◆ Brief: Where does the string "yellow" appear in the records? Copy every line that contains it.

◆ Data supplied:
■ ■ ■ ■

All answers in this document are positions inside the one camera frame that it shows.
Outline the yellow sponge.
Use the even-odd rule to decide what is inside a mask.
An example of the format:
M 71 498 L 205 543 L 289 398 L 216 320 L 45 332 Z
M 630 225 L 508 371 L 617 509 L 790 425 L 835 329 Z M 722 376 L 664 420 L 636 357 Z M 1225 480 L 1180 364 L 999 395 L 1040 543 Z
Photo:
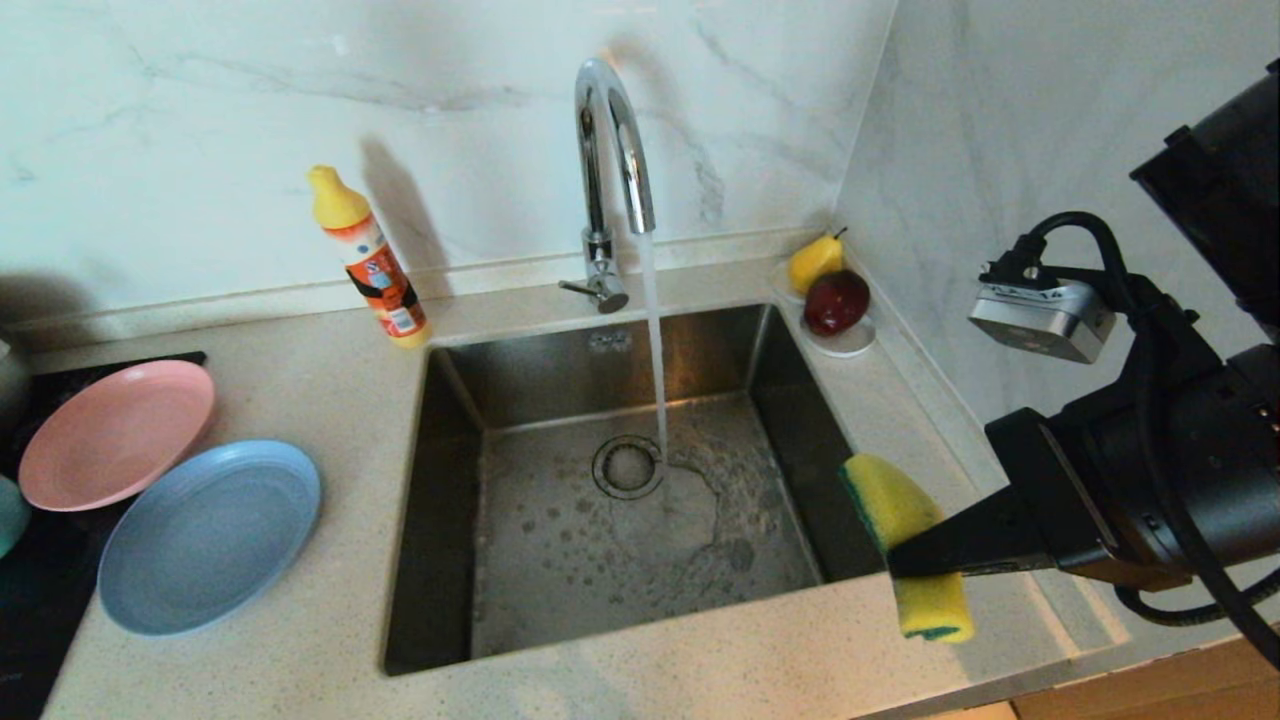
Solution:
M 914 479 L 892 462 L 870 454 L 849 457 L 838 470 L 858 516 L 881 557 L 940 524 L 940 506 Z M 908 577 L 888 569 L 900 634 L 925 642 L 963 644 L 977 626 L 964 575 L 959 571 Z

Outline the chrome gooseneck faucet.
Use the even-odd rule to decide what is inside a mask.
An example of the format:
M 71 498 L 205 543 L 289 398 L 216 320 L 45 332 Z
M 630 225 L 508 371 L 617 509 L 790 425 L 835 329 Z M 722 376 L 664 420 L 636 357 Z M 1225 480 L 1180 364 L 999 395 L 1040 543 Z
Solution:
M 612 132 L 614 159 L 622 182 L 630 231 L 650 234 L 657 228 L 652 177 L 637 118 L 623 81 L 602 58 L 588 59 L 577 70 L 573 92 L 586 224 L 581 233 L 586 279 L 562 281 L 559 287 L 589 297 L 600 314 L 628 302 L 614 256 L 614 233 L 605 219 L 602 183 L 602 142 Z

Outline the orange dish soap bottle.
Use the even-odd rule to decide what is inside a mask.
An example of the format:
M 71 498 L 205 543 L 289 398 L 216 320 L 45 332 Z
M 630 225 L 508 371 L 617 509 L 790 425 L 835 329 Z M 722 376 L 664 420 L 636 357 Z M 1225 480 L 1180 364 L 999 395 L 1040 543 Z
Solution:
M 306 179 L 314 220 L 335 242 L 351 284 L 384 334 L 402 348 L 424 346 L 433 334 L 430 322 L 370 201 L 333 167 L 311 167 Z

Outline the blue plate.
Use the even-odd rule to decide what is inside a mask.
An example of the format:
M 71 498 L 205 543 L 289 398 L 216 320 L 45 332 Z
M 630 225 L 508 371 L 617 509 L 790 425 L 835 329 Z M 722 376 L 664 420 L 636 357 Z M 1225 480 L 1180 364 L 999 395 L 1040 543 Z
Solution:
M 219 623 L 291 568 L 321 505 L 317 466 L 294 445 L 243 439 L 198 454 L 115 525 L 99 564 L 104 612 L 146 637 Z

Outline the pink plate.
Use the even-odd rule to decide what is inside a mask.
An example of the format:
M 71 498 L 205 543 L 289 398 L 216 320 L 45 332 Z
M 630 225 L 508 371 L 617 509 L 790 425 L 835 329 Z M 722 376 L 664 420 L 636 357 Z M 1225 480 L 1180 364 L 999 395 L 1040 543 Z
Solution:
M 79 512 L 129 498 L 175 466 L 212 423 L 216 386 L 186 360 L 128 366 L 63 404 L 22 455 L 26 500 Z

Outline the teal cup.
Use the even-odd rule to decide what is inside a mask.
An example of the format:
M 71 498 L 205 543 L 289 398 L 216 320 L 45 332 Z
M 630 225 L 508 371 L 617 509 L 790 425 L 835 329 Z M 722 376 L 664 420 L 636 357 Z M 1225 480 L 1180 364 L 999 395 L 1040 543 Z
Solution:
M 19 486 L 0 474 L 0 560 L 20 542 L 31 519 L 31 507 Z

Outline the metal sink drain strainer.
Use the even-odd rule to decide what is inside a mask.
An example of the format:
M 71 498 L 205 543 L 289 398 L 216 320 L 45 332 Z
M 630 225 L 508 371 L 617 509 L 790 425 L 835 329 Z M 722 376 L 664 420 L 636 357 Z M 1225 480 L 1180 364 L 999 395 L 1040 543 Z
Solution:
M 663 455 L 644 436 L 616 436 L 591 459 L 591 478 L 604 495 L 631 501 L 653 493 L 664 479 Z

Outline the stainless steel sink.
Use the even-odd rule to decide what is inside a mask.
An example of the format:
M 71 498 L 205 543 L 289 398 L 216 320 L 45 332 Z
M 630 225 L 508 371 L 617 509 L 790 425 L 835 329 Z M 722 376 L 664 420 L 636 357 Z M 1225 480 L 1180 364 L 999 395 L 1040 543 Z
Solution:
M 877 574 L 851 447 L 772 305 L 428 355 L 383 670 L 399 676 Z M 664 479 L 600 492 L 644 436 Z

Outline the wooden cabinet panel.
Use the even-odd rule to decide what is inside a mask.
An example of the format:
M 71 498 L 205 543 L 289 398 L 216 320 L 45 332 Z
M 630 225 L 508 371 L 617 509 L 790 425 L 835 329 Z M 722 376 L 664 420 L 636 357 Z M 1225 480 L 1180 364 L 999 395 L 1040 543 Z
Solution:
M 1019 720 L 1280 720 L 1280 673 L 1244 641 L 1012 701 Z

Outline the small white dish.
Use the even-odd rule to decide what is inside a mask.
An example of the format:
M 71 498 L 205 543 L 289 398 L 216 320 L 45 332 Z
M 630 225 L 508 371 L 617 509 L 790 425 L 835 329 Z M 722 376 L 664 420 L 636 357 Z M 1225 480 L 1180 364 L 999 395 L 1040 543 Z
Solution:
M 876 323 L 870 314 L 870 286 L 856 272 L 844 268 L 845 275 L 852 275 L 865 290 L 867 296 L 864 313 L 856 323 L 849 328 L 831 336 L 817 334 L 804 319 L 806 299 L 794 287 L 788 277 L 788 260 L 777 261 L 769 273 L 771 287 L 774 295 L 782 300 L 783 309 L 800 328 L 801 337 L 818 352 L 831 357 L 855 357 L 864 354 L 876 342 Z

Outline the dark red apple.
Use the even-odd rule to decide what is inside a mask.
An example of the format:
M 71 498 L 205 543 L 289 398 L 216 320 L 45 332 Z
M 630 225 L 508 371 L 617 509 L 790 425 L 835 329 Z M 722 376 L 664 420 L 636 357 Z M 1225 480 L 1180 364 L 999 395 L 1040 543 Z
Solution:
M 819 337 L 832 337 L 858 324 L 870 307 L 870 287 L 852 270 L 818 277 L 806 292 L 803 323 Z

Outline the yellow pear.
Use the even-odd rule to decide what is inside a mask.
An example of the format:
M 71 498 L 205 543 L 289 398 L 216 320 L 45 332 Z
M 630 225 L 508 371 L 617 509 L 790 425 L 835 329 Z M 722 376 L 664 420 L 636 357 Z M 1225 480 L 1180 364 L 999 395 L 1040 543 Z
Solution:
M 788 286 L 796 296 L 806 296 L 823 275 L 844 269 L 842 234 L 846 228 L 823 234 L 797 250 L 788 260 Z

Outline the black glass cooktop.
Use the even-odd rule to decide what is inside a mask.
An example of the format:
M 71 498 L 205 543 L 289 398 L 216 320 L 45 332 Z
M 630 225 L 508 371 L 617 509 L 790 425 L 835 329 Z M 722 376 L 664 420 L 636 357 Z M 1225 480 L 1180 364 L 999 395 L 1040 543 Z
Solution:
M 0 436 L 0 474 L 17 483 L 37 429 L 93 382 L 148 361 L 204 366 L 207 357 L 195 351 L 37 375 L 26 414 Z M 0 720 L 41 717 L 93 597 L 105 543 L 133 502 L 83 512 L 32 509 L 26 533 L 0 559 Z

■ ■ ■ ■

◆ Answer box:
Outline the yellow sponge.
Outline the yellow pear.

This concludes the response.